Exercise data:
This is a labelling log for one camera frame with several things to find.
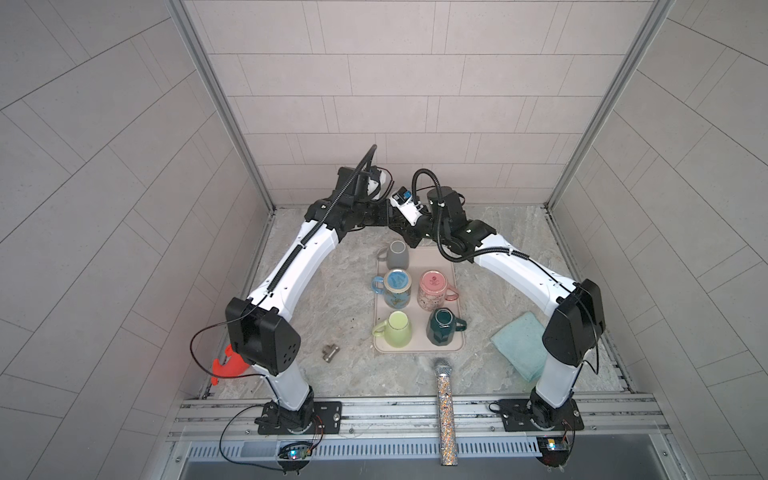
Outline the grey mug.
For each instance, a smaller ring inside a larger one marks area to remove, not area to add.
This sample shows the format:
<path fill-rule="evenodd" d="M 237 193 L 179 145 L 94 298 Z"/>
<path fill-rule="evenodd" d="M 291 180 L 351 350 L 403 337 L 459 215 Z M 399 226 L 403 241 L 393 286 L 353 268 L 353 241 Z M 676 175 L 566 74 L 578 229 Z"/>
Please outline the grey mug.
<path fill-rule="evenodd" d="M 410 263 L 409 247 L 404 241 L 395 240 L 380 249 L 376 258 L 384 263 L 387 270 L 407 270 Z"/>

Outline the pink cartoon mug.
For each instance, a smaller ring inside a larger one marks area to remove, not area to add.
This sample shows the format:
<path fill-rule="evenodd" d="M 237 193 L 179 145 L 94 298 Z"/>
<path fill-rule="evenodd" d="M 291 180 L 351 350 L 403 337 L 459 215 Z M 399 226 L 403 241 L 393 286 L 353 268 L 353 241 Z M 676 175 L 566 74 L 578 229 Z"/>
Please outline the pink cartoon mug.
<path fill-rule="evenodd" d="M 421 276 L 417 302 L 423 310 L 432 312 L 458 299 L 459 292 L 440 271 L 429 270 Z"/>

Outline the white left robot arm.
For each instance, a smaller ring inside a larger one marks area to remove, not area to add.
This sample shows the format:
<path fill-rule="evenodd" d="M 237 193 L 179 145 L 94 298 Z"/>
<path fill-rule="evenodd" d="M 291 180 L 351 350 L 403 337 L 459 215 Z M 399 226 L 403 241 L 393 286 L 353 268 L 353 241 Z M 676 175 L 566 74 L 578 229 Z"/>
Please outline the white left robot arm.
<path fill-rule="evenodd" d="M 340 168 L 332 194 L 310 205 L 278 265 L 247 299 L 234 298 L 226 307 L 233 352 L 266 379 L 285 412 L 308 410 L 312 396 L 295 365 L 301 337 L 290 321 L 298 301 L 344 236 L 386 213 L 383 199 L 392 186 L 392 175 L 385 169 Z"/>

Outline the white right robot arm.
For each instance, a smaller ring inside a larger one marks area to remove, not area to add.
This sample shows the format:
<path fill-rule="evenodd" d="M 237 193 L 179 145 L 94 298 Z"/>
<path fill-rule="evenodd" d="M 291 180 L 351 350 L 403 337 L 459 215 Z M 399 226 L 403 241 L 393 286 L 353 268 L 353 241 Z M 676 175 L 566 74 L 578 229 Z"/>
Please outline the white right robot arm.
<path fill-rule="evenodd" d="M 599 286 L 542 266 L 490 225 L 468 220 L 461 196 L 447 186 L 431 188 L 425 199 L 408 193 L 399 209 L 415 235 L 433 240 L 443 258 L 491 271 L 549 317 L 542 334 L 547 356 L 529 411 L 540 416 L 558 413 L 571 399 L 586 356 L 598 349 L 606 328 Z"/>

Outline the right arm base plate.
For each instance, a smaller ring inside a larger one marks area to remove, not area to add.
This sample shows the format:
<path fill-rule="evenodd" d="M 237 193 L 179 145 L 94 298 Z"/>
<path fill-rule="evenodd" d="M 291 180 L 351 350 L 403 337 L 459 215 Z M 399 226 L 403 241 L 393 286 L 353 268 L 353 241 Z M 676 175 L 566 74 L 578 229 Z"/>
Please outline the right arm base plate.
<path fill-rule="evenodd" d="M 544 400 L 535 399 L 499 399 L 492 402 L 488 409 L 498 415 L 506 432 L 534 431 L 581 431 L 584 422 L 577 403 L 569 398 L 561 407 L 554 408 Z"/>

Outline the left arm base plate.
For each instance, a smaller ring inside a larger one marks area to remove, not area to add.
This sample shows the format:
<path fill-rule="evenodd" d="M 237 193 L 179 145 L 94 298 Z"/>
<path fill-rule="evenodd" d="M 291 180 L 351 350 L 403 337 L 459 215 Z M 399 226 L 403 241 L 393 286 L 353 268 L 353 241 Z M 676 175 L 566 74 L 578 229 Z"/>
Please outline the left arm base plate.
<path fill-rule="evenodd" d="M 263 407 L 261 416 L 254 423 L 259 435 L 338 434 L 342 408 L 340 401 L 308 399 L 293 411 L 271 401 Z"/>

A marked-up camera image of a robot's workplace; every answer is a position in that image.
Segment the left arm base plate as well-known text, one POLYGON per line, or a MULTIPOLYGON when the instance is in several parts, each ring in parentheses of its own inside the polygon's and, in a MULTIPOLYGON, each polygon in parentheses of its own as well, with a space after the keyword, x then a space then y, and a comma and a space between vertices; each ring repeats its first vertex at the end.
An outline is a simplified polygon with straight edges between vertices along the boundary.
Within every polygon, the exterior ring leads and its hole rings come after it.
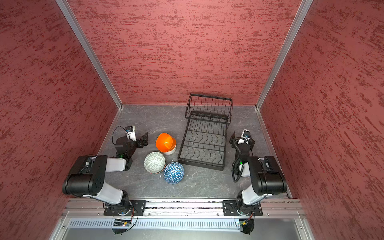
POLYGON ((104 204, 104 216, 118 216, 118 217, 129 217, 129 216, 142 216, 146 207, 146 200, 129 200, 128 205, 124 206, 121 204, 110 205, 104 204))

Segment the white pink bowl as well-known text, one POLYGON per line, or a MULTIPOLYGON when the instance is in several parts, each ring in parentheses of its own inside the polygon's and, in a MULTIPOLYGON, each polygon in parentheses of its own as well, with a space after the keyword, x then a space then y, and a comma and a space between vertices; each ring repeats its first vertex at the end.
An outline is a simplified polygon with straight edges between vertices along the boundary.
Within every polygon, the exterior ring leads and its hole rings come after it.
POLYGON ((169 151, 164 152, 164 155, 171 155, 171 154, 173 154, 173 153, 176 151, 176 149, 177 149, 177 144, 175 144, 175 145, 173 146, 173 148, 170 149, 169 151))

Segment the aluminium mounting rail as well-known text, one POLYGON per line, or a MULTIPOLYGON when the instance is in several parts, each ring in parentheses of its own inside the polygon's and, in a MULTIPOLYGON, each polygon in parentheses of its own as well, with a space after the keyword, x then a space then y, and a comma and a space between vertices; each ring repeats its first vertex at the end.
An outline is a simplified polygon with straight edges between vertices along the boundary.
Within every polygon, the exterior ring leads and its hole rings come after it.
MULTIPOLYGON (((146 199, 137 206, 141 218, 215 219, 241 218, 235 204, 224 205, 223 199, 146 199)), ((70 199, 61 218, 110 218, 103 204, 90 199, 70 199)), ((267 199, 256 207, 253 218, 305 219, 307 215, 297 199, 267 199)))

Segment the right corner aluminium profile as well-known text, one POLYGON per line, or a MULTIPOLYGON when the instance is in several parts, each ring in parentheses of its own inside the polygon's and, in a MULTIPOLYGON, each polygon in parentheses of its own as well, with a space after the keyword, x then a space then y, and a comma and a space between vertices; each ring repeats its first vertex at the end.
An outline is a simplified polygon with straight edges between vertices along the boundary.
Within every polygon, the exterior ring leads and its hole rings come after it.
POLYGON ((278 54, 278 57, 275 61, 275 64, 271 70, 271 73, 267 79, 267 82, 263 88, 263 91, 262 91, 262 93, 261 93, 261 95, 260 95, 260 97, 256 103, 256 111, 258 111, 258 112, 261 111, 262 105, 263 105, 263 103, 264 103, 264 101, 268 95, 268 92, 270 91, 270 89, 271 89, 271 87, 275 81, 275 78, 278 75, 279 70, 284 63, 284 60, 285 60, 285 58, 286 58, 286 56, 287 56, 287 54, 291 48, 296 36, 297 36, 297 33, 298 33, 298 31, 299 31, 307 13, 308 13, 312 3, 313 3, 313 0, 302 0, 301 1, 301 4, 298 8, 298 11, 294 17, 294 20, 290 26, 290 29, 287 33, 287 36, 284 40, 284 43, 281 47, 281 50, 278 54))

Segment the corner aluminium profile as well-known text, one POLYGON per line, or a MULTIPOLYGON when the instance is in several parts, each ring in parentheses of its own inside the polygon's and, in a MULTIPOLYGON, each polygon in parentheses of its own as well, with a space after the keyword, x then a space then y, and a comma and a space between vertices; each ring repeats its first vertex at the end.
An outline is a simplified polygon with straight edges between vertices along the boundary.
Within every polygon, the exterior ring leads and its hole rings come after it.
POLYGON ((297 36, 297 33, 298 33, 298 31, 299 31, 307 13, 308 13, 312 3, 313 3, 313 0, 302 0, 301 1, 301 4, 298 8, 298 11, 294 17, 294 20, 290 26, 290 29, 287 33, 287 36, 284 40, 284 43, 281 47, 281 50, 278 54, 278 57, 275 61, 275 64, 271 70, 271 73, 267 79, 267 82, 263 88, 263 91, 262 91, 262 93, 261 93, 261 95, 260 95, 260 97, 256 103, 256 111, 258 111, 258 112, 261 111, 262 105, 263 105, 263 103, 264 103, 264 101, 268 95, 268 92, 270 91, 270 89, 271 89, 271 87, 275 81, 275 78, 278 75, 279 70, 284 63, 284 60, 285 60, 285 58, 286 58, 286 56, 287 56, 287 54, 291 48, 296 36, 297 36))
POLYGON ((87 54, 89 60, 91 61, 92 65, 94 66, 96 72, 98 73, 99 77, 101 78, 102 82, 104 83, 107 91, 109 92, 110 96, 114 100, 116 106, 118 107, 118 110, 121 111, 123 109, 123 103, 122 103, 120 97, 118 96, 112 82, 110 81, 106 71, 104 70, 100 60, 98 59, 95 51, 93 50, 90 42, 88 41, 84 31, 82 30, 82 28, 81 28, 75 14, 73 13, 68 1, 56 0, 56 3, 59 6, 61 12, 63 13, 65 19, 69 23, 74 34, 76 35, 81 46, 83 47, 85 53, 87 54))

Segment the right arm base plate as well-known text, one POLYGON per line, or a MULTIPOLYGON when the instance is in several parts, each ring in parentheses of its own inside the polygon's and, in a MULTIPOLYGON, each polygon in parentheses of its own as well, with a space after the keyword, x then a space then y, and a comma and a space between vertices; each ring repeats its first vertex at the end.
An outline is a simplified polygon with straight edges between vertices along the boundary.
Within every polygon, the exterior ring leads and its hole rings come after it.
POLYGON ((245 205, 235 200, 224 200, 222 204, 224 216, 259 217, 263 215, 260 202, 254 205, 245 205))

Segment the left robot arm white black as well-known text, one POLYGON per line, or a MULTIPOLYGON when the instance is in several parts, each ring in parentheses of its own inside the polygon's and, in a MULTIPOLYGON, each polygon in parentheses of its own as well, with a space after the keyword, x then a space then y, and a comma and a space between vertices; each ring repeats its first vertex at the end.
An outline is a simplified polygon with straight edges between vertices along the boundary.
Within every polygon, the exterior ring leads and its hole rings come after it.
POLYGON ((133 132, 116 140, 116 157, 106 155, 85 155, 77 158, 64 181, 62 191, 65 195, 78 198, 91 198, 104 203, 105 215, 126 216, 135 210, 127 191, 117 189, 105 182, 109 172, 128 171, 133 163, 136 149, 147 146, 148 133, 141 138, 132 138, 133 132))

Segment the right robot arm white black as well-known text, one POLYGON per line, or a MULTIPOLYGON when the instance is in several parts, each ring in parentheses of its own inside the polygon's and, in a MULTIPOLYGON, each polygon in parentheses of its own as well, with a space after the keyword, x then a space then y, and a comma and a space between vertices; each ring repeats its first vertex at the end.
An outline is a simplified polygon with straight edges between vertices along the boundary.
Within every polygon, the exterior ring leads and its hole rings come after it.
POLYGON ((233 182, 251 180, 251 185, 237 196, 236 211, 240 216, 251 216, 261 209, 262 200, 286 193, 288 184, 275 157, 253 155, 255 141, 250 131, 243 130, 240 137, 232 134, 229 143, 236 150, 231 168, 233 182))

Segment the green patterned ceramic bowl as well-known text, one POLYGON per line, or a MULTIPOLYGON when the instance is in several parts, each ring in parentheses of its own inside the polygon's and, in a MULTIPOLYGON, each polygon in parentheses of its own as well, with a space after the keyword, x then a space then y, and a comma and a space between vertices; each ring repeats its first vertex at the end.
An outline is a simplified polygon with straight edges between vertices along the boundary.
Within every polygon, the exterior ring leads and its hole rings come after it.
POLYGON ((165 156, 161 152, 151 152, 144 160, 145 170, 151 174, 158 174, 166 167, 165 156))

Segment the orange plastic bowl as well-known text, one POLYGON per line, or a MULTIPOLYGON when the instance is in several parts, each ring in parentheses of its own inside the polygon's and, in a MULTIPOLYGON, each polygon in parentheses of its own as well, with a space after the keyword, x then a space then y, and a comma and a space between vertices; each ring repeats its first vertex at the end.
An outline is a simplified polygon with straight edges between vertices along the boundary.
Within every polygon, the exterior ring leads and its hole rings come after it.
POLYGON ((156 147, 162 153, 170 152, 176 144, 176 139, 167 133, 161 133, 156 140, 156 147))

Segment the left corner aluminium profile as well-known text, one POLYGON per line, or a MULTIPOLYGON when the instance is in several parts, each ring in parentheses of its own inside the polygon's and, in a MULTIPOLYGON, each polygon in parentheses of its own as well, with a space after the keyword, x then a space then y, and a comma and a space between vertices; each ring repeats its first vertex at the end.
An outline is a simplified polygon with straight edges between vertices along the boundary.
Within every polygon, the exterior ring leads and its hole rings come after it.
POLYGON ((99 77, 101 78, 102 82, 104 83, 107 91, 109 92, 110 96, 114 100, 116 106, 118 107, 118 110, 121 111, 123 109, 123 103, 122 103, 120 97, 118 96, 112 82, 110 81, 106 71, 104 70, 100 60, 98 59, 95 51, 93 50, 90 42, 88 41, 84 31, 82 30, 82 28, 81 28, 75 14, 73 13, 68 1, 56 0, 56 3, 59 6, 61 12, 63 13, 65 19, 69 23, 74 34, 76 35, 81 46, 83 47, 85 53, 87 54, 89 60, 91 61, 92 65, 94 66, 96 72, 98 73, 99 77))

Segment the blue patterned ceramic bowl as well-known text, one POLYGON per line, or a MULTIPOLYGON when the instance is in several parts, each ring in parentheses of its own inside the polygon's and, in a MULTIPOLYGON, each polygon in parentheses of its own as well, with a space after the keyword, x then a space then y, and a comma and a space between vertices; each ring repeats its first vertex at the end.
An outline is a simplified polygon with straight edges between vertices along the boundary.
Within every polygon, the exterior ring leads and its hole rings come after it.
POLYGON ((178 184, 184 177, 184 167, 178 162, 169 163, 164 170, 164 179, 168 184, 178 184))

What the task requires: Answer with one number: how many lines of the entries above include the word "camera".

Solution for this exercise: 2